* REQUIREMENT *
Track down every line below that holds "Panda" and copy it.

* RECORDS TO USE *
__________
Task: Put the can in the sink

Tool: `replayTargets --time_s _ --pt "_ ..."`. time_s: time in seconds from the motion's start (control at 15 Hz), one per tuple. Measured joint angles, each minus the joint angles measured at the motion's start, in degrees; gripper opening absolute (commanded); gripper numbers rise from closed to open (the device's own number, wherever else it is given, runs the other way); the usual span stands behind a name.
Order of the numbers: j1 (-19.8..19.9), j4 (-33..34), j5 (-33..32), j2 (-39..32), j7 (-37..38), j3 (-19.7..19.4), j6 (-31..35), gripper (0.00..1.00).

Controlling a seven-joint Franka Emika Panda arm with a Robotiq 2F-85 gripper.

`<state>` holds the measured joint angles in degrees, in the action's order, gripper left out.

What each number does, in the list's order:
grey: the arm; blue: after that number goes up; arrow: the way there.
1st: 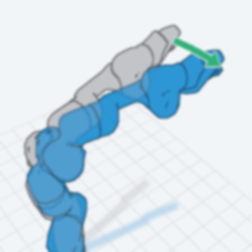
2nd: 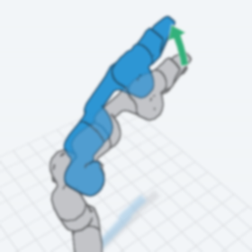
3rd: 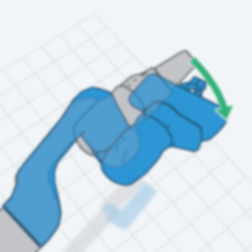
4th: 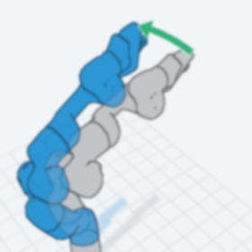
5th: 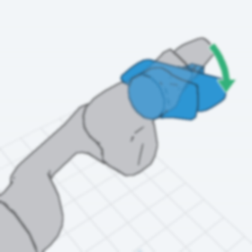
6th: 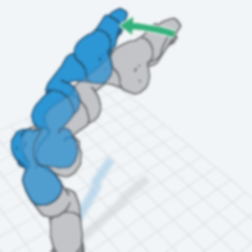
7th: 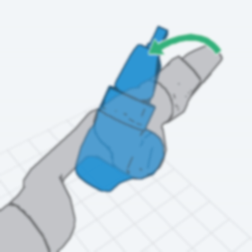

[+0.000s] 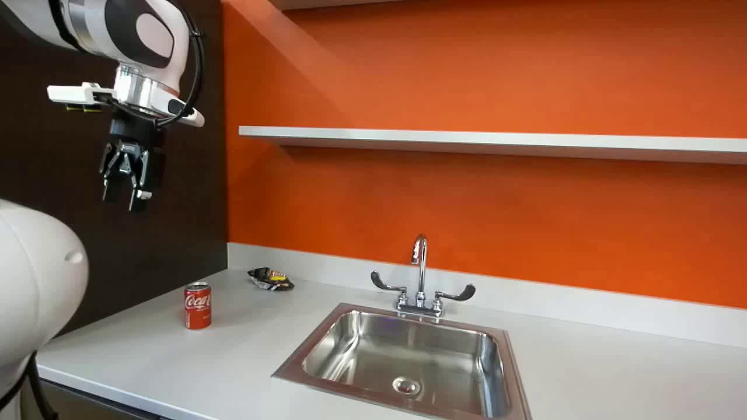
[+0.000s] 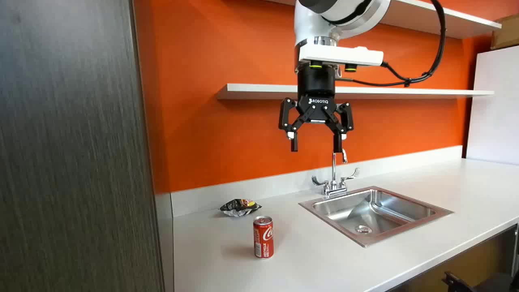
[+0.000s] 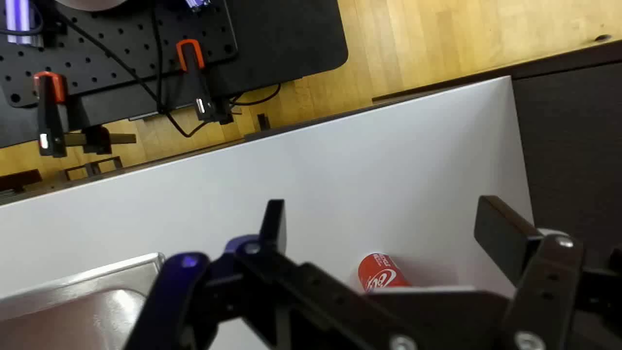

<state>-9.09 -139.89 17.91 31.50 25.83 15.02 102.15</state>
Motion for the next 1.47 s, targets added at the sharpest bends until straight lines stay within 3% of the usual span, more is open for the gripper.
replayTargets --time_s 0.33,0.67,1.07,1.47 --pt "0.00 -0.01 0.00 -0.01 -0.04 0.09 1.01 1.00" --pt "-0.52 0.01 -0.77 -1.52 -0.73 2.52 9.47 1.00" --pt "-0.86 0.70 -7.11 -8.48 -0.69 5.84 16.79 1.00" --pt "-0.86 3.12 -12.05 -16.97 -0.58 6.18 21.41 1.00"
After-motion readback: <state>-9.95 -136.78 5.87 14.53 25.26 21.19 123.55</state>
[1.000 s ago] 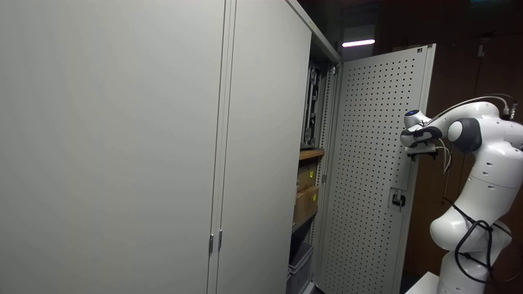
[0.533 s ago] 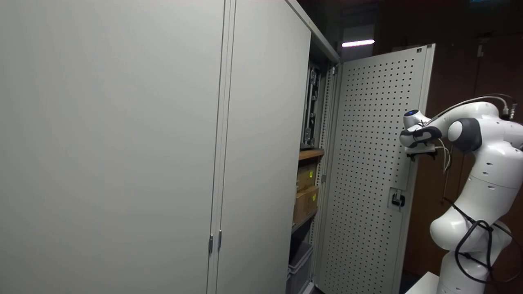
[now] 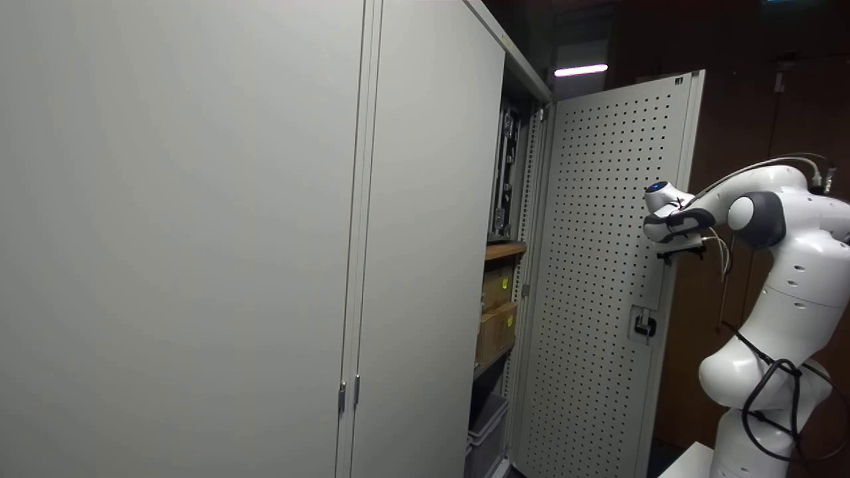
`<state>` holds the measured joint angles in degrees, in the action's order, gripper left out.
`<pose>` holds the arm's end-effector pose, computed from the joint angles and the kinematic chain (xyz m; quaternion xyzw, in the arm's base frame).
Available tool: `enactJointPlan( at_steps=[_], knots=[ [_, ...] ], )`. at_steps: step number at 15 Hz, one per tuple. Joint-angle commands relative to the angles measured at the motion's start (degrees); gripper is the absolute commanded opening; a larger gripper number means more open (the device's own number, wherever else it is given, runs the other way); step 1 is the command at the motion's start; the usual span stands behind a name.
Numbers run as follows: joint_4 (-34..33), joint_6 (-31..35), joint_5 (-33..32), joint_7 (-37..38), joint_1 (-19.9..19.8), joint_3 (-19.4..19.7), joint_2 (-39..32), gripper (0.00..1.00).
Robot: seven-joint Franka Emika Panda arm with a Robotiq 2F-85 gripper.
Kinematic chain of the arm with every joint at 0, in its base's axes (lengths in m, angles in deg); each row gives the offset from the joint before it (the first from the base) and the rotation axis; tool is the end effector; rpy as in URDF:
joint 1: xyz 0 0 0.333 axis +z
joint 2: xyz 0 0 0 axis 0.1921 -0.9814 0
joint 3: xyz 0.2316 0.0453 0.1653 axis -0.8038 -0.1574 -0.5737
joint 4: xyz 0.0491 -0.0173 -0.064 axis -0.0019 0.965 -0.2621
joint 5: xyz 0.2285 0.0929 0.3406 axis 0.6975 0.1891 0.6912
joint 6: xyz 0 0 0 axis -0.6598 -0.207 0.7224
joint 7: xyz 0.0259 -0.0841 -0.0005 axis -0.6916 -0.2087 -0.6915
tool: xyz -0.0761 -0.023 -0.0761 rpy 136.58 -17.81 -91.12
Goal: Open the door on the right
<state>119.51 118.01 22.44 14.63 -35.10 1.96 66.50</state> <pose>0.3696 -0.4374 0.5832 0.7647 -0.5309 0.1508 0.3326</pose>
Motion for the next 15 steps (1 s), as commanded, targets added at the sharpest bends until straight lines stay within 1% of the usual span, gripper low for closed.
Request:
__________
* EXERCISE RESULT *
Controlling a seven-joint Franka Emika Panda arm with a Robotiq 2F-85 gripper.
Robot: seven-joint Franka Emika Panda arm with a Robotiq 2F-85 gripper.

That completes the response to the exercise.